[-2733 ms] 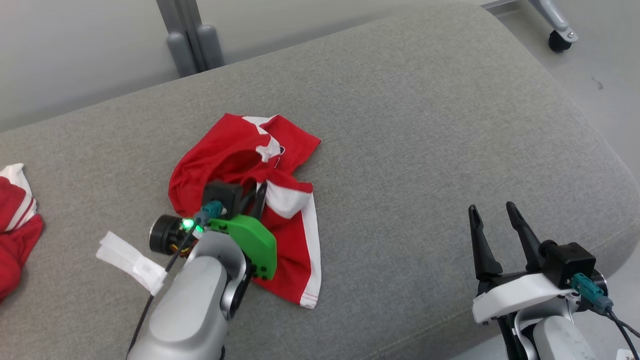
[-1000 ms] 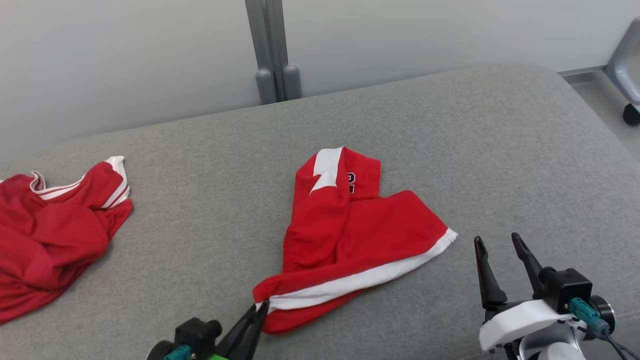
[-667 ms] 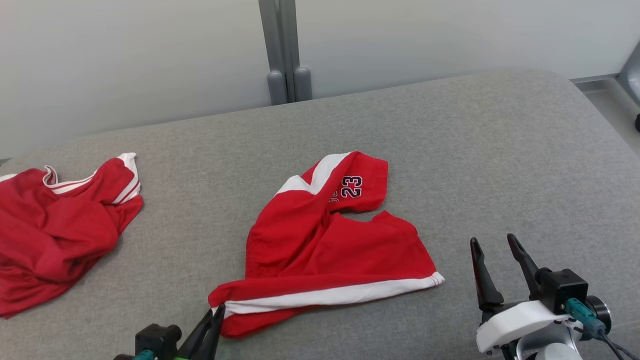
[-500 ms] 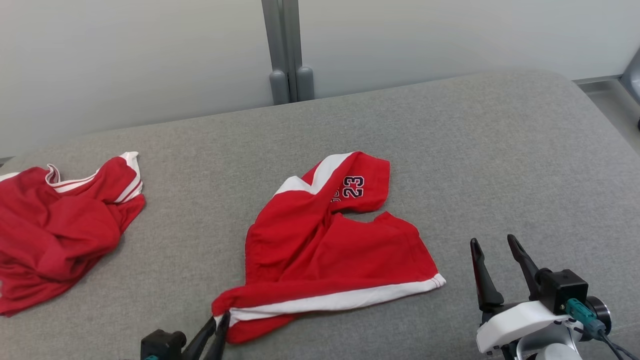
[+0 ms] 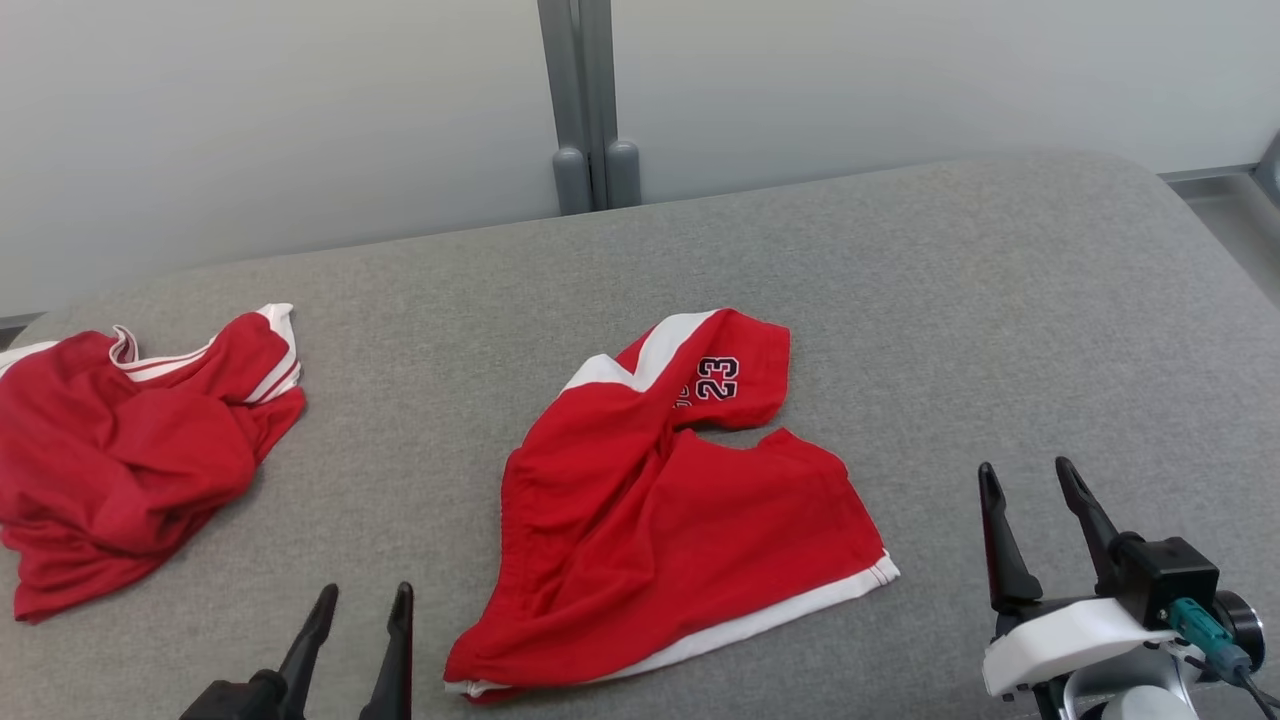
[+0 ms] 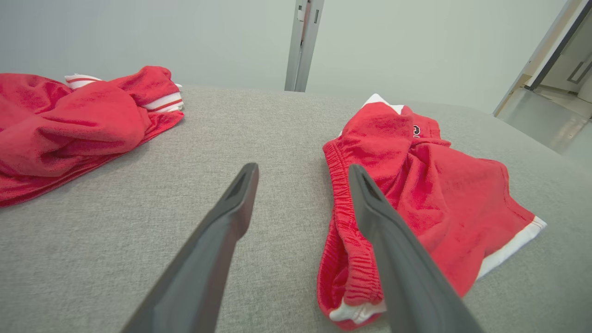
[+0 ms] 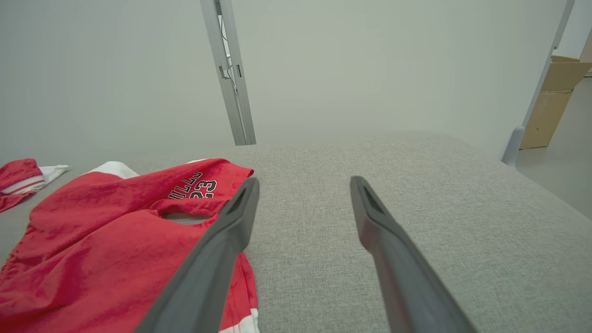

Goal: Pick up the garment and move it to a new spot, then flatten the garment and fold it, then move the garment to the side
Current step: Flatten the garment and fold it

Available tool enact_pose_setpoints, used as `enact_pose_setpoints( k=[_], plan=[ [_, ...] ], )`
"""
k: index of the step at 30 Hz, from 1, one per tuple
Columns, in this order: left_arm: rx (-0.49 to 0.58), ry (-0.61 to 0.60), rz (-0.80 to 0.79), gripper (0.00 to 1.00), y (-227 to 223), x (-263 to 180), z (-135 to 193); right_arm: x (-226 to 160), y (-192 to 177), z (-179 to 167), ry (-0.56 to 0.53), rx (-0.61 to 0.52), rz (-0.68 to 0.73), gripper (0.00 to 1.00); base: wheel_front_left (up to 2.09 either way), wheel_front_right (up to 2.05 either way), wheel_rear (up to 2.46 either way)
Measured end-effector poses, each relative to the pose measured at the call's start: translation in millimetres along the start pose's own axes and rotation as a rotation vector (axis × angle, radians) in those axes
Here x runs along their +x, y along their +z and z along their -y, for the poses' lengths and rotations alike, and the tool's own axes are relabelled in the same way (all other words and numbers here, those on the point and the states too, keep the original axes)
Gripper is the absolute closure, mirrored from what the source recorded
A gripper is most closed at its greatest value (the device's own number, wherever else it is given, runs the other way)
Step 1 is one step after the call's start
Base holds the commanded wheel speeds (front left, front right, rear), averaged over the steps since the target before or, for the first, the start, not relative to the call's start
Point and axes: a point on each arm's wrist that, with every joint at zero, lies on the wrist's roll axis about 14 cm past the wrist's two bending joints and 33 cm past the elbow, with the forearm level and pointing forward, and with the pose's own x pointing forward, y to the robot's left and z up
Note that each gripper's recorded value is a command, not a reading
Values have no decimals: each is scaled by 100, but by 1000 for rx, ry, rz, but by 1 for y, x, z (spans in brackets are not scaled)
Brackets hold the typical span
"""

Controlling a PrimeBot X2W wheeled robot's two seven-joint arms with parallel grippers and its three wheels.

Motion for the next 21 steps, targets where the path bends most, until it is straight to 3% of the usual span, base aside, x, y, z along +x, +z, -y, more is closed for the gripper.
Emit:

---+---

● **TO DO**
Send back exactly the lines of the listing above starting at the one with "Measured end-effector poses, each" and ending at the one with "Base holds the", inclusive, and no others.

● **RESULT OF THE EXERCISE**
Measured end-effector poses, each relative to the pose measured at the call's start: translation in millimetres along the start pose's own axes and rotation as a rotation vector (axis × angle, radians) in those axes
Here x runs along their +x, y along their +z and z along their -y, for the poses' lengths and rotations alike, and the tool's own axes are relabelled in the same way (all other words and numbers here, those on the point and the states too, keep the original axes)
Gripper is the absolute closure, mirrored from what the source recorded
A gripper is most closed at its greatest value (the device's own number, wherever else it is given, runs the other way)
Step 1 is one step after the call's start
Base holds the commanded wheel speeds (front left, front right, rear), averaged over the steps since the target before or, for the first, the start, not relative to the call's start

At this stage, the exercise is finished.